# Convert mmark TeX into Pandoc TeX

As part of converting [Skeptric](https://skeptric.com/) from Hugo mmark to Quarto we need to make changes to how TeX equations are represented.

The (deprecated) version of mmark in Hugo uses an unusual syntax for TeX.
It's not documented, but some empirical rules for mmark are:
- `$$...$$` inside a paragraph starts inline math (even with whitespace surrounding ...)
- `$$...$$` after a paragraph starts a math block (even with whitespace surrounding ...)
- A `$` sign not followed by another `$` sign is just a normal `$` sign (A `\$` should also be a `$` mode)
- Math isn't rendered in inline code/code blocks


In Pandoc it's [documented](https://pandoc.org/MANUAL.html#math)

> Anything between two `$` characters will be treated as TeX math. The opening `$` must have a non-space character immediately to its right, while the closing `$` must have a non-space character immediately to its left, and must not be followed immediately by a digit. Thus, \\$20,000 and \\$30,000 won’t parse as math. If for some reason you need to enclose text in literal $ characters, backslash-escape them and they won’t be treated as math delimiters.
> For display math, use `$$` delimiters. (In this case, the delimiters may be separated from the formula by whitespace. However, there can be no blank lines between the opening and closing `$$` delimiters.)

In summary:

- `$...$` starts an inline TeX (and space isn't allowed between them)
- `$$...$$` starts a math block
- A `\$` sign is rendered as a normal `\$` sign
- Math isn't rendered in inline code/code blocks

## Tests

The result should be a function that takes mmark code and returns pandoc code.

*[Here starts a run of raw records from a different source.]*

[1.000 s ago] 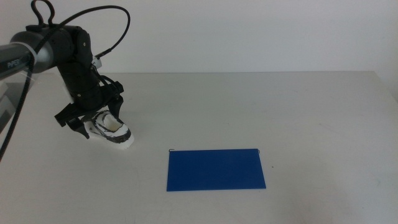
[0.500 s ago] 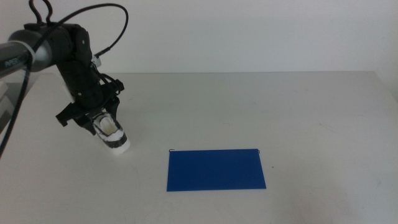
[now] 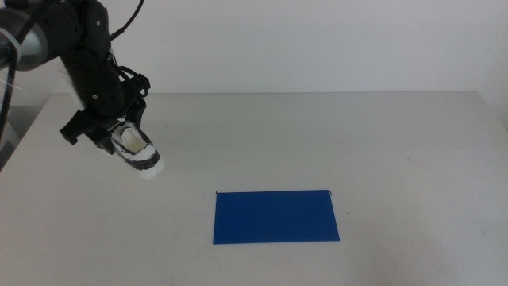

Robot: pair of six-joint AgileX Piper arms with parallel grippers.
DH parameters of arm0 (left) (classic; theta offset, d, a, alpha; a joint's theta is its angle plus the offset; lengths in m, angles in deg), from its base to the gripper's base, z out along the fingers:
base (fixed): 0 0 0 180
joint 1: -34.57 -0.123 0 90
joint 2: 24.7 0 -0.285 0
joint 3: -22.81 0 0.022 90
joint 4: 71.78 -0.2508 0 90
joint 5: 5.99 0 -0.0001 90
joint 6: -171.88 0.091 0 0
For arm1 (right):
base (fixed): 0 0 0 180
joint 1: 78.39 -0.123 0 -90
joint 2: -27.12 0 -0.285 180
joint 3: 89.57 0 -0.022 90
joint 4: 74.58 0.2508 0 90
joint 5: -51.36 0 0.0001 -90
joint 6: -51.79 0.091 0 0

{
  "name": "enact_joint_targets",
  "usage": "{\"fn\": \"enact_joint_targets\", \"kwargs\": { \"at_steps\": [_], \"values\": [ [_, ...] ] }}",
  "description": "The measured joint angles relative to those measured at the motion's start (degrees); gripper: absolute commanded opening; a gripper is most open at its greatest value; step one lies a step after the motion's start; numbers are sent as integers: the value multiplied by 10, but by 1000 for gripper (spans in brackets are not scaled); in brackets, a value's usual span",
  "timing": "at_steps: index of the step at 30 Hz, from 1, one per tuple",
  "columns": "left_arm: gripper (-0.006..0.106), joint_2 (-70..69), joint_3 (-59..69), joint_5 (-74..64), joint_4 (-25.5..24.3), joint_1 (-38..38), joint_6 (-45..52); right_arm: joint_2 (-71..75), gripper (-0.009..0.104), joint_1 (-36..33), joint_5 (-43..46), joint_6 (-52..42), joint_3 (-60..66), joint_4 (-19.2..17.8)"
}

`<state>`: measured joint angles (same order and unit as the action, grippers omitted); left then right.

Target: Use one arm to grab the shoe from the table and place it on the mat.

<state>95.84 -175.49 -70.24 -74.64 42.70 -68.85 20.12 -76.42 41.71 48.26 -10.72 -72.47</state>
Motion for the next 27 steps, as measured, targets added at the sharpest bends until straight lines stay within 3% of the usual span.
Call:
{"fn": "enact_joint_targets", "kwargs": {
  "at_steps": [12, 18, 27],
  "values": [
    [19, -19, 0, -48, 0, 11, -16, 0, 66, 0, 0, 0, 0, 0],
    [19, -19, -1, -58, -37, 66, -84, 0, 66, 0, 0, 0, 0, 0],
    [19, -18, -21, -59, -32, 158, -166, 0, 66, 0, 0, 0, 0, 0]
  ]
}}
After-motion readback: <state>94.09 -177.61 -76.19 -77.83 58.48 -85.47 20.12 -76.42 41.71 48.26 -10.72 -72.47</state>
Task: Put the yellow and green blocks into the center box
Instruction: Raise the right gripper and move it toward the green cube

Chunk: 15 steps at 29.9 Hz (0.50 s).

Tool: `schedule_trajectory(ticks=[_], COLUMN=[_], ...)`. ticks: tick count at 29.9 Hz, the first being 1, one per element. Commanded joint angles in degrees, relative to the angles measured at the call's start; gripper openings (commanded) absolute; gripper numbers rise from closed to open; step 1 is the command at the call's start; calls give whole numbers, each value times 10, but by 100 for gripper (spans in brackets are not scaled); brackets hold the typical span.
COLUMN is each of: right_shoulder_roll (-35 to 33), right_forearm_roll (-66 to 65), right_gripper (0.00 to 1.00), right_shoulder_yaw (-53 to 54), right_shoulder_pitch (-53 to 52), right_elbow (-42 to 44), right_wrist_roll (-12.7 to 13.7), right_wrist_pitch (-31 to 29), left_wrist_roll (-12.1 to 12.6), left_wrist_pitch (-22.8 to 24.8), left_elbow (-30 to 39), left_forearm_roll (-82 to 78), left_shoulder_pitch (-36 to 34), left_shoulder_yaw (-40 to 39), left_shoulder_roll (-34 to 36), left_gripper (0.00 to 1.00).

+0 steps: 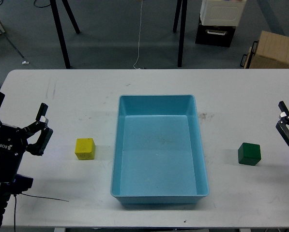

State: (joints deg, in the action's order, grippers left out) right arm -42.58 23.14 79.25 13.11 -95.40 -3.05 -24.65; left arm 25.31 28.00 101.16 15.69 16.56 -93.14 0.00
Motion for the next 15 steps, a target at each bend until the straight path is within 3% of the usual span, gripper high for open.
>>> schedule_trajectory(ticks=[1,3,7,15], right_shoulder_roll=[-166,-211,-219,-126], right_forearm_roll=[-22,-51,-208,-429], right_gripper=[100,100,100,100], right_shoulder_yaw=[-66,-127,-301,-725], right_shoulder_pitch=[-107,-188,-396,-792], right_elbow=[30,58,110,203], right_wrist_roll=[92,121,163,168], right_wrist_pitch=[7,7,7,1], left_wrist_roll=[0,0,0,0], left_wrist_pitch=[0,0,0,-1], left_elbow=[0,0,0,0], left_forearm_roll=[0,0,-1,-1], left_shoulder_pitch=[-7,-11,-11,-10], left_shoulder_yaw=[6,6,6,6], left_shoulder_roll=[0,0,0,0], left_gripper=[100,100,100,100])
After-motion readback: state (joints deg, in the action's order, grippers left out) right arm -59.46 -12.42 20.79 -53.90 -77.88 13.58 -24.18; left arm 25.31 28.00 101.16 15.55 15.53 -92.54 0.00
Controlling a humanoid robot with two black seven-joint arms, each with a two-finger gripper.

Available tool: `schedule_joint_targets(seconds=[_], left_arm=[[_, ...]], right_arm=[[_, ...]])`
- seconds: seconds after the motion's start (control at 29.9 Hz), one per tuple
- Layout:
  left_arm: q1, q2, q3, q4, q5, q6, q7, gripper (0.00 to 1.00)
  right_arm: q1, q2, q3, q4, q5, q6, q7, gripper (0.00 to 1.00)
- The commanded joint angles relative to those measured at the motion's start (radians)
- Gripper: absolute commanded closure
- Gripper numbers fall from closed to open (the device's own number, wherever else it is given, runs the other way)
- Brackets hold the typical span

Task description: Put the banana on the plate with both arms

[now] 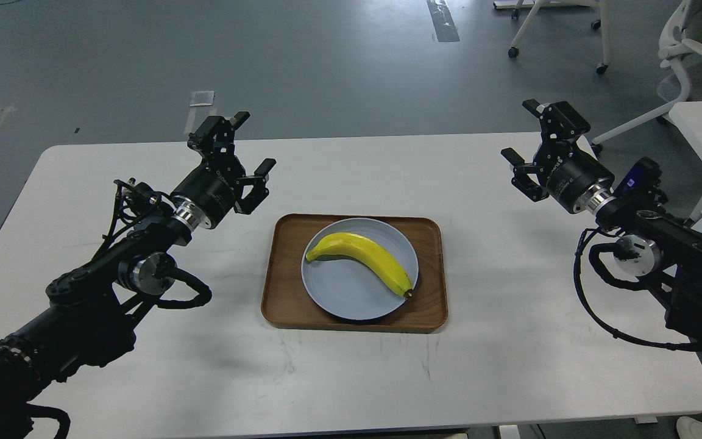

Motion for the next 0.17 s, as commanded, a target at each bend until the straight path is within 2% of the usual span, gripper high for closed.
schedule_joint_targets(seconds=[0.0,0.13], left_arm=[[0.002,0.002,0.001,0.001,0.001,-0.001,0.003,0.02],[0.003,0.003,-0.001,0.001,-0.001,-0.002,0.002,0.02]], right_arm=[[-0.005,0.006,-0.001,-0.001,0.000,0.000,0.000,0.00],[-0.011,0.012,-0.001,-0.001,0.000,0.000,0.000,0.00]])
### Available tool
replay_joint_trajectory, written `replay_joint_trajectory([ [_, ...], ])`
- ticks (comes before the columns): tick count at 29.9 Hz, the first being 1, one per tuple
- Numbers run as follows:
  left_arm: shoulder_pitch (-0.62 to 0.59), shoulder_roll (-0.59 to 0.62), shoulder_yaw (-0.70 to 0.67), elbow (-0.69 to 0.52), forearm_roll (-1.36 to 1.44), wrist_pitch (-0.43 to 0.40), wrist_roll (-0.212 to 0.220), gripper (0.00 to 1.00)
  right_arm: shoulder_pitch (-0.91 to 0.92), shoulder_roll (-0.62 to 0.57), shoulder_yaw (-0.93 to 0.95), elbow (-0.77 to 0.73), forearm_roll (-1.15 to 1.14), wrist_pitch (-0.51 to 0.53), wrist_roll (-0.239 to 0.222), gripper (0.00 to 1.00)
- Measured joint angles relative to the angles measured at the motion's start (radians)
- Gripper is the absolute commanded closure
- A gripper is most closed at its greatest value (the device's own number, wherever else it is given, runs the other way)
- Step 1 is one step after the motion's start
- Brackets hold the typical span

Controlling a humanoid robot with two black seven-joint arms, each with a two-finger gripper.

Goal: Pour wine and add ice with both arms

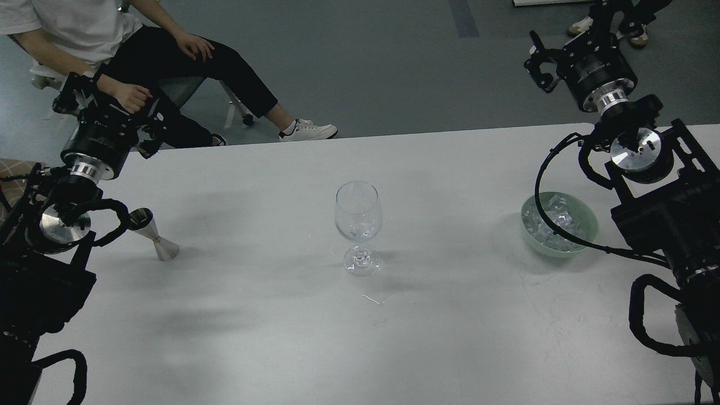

Since there are a set of rules the best way to check the implementation is with some examples.
Each `Example` will have a descriptive name, the `mmark` input and the expected `pandoc` output.

In [1]:
from dataclasses import dataclass

@dataclass
class Example:
    name: str
    mmark: str
    pandoc: str

We'll generate a bunch of examples that satisfy the above rules.

Sometimes there are multiple possibilities, like with `$20,000 to $30,000` but we will just pick a simple rule to transform them (escaping *every* `$`).

There's a bunch of other cases we won't check (like [indented code blocks](https://spec.commonmark.org/0.30/#indented-code-blocks) and [HTML BLocks](https://spec.commonmark.org/0.30/#html-blocks)) because they don't occur in the Skeptric code.

In [2]:
examples = [
    Example("Inline",
            "And $$x=2$$",
            "And $x=2$"),
    
    Example("Inline Space",
            "And $$ x = 2 $$",
            "And $x = 2$"),
    
    Example("Block",
           "And\n\n$$x=2$$\n",
           "And\n\n$$x=2$$\n"),
    
    Example("Block space",
            "And\n\n$$ x = 2 $$\n",
            "And\n\n$$x = 2$$\n"),
    
    Example("Block multiline",
            """
$$\begin{align}
& \text{maximize}   && \mathbf{c}^\mathrm{T} \mathbf{x}\\
& \text{subject to} && A \mathbf{x} \le \mathbf{b}, \\
&  && \mathbf{x} \ge \mathbf{0}, \\
\end{align}
$$
""",
                       """
$$\begin{align}
& \text{maximize}   && \mathbf{c}^\mathrm{T} \mathbf{x}\\
& \text{subject to} && A \mathbf{x} \le \mathbf{b}, \\
&  && \mathbf{x} \ge \mathbf{0}, \\
\end{align}
$$
"""),
    
    Example("Literal $", "It costs $20,000", r"It costs \$20,000"),
    
    Example("Two Literal $", "$20,000 to $30,000", r"\$20,000 to \$30,000"),
    
    Example("Inline code", "And `$x+=1`", "And `$x+=1`"),
    
    Example("Inline code double $", "As TeX `$$x=2$$`", "As TeX `$$x=2$$`"),
    
    Example("Inline code with escape", "And `\$x=2`", "And `\$x=2`"),
    
    Example("Fenced code",
            """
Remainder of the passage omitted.